My Poems

Tuesday, August 24, 2010

Therapist Session today


So I met my new therapist today that deals with DBT she did an assessment and told me what I would be doing. I will be seeing her once a week for as long as I need to could be along time. I will also be doing my group therapy once a week to where I am with other people like myself. I do hate how some people think its all in my head ( well pun intended) but its not. I would do anything to take away all the pain and suffering I endure every single day. I wish I could take others pain away to. I am friends with quite a few BPD like myself on facebook and I wish I could give them all a big hug when they have their bad days cause I know how they feel. For 11 yrs I denied every having a problem and I know I have a problem and slowly I am working on fixing it. I know that some think that by me claiming disability its being lazy and I do feel bad trying to get it but I cant function around crowds. I get along with strangers just fine but not authority figures or employers. I have lost a few jobs because of my Mental issues but I always thought I was fine.

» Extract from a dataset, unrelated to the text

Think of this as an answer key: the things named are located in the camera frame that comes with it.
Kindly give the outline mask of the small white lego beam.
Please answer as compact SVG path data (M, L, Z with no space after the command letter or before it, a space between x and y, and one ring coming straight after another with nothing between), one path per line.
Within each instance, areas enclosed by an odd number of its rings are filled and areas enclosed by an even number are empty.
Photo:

Therapist says next week she is going to go more into what BPD is and how I got it. I told her my worse fear is that I got help to late and my oldest daughter seen to much and is scared of me. She thinks getting the help was the best thing. I grew up with my moms mental state and I use to dispice her but I dont anymore because I understand what she was going through now. Since becoming a new christian I try to see things in a different light. I believe GOD does things for a reason. I would of never met my husband had I never moved out here and i only moved out here because of the things that happened to me. He is the love of my life and hes been through alot with me. He married me for better or worse and I am lucky to have such a great guy in my life.

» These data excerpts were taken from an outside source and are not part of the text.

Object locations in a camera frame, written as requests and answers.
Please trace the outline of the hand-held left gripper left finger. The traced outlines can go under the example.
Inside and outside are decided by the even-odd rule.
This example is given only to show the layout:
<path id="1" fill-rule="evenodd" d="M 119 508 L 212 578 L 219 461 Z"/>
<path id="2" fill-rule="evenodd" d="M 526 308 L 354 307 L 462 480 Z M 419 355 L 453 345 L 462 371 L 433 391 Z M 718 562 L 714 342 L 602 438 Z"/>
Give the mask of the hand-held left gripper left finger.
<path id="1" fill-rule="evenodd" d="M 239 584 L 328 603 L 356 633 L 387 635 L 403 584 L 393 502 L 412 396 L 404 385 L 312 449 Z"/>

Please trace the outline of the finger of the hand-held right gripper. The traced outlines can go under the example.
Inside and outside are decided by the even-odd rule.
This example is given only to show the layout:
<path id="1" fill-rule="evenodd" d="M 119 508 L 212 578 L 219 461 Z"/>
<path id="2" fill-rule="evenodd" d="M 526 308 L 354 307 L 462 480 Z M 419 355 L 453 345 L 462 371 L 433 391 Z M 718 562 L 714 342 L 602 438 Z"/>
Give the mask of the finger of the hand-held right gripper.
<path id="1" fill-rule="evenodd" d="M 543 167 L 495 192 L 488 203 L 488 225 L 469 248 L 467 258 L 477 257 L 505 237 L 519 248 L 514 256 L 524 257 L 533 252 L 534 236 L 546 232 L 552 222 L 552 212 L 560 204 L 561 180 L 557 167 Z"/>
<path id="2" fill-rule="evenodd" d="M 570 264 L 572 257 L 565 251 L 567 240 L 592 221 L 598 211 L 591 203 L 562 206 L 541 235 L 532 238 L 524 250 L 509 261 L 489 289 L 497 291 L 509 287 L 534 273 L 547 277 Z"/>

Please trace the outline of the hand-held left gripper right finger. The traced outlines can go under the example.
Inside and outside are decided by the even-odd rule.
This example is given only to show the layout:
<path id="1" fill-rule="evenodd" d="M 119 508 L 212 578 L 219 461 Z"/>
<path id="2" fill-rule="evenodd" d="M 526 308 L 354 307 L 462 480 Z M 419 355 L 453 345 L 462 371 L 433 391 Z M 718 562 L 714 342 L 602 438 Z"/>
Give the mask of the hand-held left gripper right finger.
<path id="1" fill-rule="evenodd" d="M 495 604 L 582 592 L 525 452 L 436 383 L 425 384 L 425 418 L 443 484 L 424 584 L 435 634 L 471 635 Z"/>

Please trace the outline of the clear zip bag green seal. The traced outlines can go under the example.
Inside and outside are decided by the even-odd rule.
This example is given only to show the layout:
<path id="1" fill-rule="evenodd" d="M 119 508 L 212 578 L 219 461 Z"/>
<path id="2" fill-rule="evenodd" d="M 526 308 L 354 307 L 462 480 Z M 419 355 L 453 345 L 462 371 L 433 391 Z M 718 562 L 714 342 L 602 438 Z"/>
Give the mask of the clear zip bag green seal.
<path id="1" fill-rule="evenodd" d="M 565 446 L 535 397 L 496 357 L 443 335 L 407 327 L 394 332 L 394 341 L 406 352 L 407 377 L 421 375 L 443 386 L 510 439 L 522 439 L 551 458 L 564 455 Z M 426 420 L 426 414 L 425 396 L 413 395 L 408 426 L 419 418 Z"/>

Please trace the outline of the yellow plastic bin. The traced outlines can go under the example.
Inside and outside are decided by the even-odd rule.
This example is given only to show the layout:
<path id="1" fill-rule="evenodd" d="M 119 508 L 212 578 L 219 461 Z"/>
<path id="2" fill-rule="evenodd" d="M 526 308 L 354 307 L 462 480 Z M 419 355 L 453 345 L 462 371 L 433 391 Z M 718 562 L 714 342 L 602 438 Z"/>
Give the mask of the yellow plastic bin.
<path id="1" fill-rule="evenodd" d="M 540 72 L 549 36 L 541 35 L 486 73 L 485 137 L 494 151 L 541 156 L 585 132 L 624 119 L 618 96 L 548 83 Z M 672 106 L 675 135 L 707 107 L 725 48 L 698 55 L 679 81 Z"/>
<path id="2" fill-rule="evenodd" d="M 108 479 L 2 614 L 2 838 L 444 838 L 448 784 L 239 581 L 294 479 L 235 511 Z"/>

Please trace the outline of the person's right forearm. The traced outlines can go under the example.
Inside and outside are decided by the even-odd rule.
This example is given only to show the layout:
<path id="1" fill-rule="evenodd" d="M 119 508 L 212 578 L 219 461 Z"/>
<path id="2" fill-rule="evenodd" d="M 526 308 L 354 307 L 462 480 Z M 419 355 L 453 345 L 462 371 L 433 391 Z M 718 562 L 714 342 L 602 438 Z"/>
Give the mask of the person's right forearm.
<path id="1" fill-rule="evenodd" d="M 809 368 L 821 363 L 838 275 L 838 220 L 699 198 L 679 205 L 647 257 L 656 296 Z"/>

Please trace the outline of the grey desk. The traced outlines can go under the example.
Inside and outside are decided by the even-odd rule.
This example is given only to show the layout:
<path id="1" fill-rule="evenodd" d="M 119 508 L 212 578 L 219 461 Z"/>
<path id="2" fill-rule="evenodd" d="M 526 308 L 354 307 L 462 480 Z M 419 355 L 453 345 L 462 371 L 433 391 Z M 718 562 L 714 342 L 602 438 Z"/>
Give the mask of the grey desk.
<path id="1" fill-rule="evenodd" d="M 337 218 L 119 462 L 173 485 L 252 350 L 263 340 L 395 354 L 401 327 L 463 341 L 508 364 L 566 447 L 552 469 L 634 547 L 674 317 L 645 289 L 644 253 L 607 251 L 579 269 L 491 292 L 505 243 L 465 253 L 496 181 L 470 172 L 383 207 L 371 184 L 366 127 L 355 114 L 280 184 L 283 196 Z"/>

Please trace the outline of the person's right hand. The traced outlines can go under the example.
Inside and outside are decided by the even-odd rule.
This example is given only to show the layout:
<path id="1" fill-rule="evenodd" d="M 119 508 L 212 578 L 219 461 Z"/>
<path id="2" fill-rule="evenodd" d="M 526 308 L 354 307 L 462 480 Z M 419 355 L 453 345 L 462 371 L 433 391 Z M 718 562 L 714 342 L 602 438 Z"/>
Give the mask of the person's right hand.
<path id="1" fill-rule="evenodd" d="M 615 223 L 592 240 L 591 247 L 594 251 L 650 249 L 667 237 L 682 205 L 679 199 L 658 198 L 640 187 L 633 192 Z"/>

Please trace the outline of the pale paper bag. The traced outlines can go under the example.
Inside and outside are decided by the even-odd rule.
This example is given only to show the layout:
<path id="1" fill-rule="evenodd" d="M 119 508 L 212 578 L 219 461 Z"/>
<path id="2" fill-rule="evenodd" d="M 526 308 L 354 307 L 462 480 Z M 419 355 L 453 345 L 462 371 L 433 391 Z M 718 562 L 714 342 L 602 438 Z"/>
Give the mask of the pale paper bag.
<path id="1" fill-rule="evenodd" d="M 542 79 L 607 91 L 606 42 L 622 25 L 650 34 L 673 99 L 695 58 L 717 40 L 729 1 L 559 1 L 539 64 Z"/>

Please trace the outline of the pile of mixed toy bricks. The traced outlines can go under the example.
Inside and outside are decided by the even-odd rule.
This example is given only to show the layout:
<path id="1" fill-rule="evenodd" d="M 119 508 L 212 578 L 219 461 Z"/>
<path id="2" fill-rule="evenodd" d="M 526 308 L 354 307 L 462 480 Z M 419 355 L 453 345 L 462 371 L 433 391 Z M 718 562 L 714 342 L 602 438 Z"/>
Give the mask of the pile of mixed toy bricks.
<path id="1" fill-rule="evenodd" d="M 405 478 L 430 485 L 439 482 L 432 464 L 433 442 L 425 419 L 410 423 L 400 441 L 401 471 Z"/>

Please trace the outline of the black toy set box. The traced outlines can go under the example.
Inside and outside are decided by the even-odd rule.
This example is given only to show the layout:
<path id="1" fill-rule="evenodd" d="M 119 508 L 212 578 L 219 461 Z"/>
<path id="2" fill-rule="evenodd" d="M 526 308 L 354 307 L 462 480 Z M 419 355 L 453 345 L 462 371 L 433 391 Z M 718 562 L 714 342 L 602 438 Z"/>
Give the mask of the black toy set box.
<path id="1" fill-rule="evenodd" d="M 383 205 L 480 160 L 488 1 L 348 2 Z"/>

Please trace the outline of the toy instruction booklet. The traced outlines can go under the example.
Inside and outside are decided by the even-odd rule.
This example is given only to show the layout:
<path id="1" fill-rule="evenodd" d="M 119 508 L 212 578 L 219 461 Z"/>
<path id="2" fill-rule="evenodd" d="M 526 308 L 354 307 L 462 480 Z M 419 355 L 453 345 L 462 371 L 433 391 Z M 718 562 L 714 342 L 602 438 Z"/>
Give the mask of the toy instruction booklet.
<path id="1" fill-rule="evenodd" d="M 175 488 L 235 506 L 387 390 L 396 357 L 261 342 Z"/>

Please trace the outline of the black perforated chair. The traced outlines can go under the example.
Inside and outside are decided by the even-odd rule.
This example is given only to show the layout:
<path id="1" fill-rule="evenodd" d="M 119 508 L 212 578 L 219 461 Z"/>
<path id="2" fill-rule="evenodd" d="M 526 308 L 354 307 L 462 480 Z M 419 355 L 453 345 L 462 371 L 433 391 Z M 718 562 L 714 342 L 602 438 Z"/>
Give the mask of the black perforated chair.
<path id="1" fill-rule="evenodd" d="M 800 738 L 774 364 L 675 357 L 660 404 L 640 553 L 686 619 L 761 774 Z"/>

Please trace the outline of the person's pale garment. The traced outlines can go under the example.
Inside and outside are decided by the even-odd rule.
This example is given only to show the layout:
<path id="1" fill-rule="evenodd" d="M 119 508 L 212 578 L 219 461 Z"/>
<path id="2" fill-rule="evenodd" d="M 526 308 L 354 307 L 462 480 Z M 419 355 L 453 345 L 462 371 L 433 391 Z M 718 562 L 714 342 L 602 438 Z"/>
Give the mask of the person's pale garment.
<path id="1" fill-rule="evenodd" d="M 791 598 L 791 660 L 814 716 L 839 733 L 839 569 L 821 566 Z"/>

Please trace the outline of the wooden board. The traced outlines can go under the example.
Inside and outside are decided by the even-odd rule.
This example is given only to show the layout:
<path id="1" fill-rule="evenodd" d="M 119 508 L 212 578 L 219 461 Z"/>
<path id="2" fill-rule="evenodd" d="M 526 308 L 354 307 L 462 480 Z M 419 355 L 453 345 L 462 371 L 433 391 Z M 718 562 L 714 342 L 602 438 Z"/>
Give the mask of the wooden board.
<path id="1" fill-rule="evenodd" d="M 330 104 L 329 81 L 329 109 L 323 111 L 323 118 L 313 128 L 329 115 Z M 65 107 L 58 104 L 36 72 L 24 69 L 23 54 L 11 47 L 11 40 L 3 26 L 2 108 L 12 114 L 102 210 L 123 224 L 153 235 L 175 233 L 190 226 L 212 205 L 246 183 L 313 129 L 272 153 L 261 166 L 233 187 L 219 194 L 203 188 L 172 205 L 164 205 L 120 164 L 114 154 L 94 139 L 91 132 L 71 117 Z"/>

I know I complain alot but who doesnt have bad days I just express them more. I try to be happy and I am sometimes but alot of times little things can make me upset. This is why I am going to do DBT http://en.wikipedia.org/wiki/Dialectical_behavior_therapy It will reteach me how to deal with my emotions. For anyone wanting to know me better look up Borderline Personality Disorder its not well known I had never heard of it till I was diagnosed to me its a curse just like any other mental illness. But with mine I can get better but can take YEARS and might not work but the thing is I also have PTSD and MDD which make it harder. So before anyone thinks anything just imagine yourself in my shoes or anyone who has any kind of illness mental illnesses are just as bad as anything thing else. I do have sympathy for anyone with any kind of element.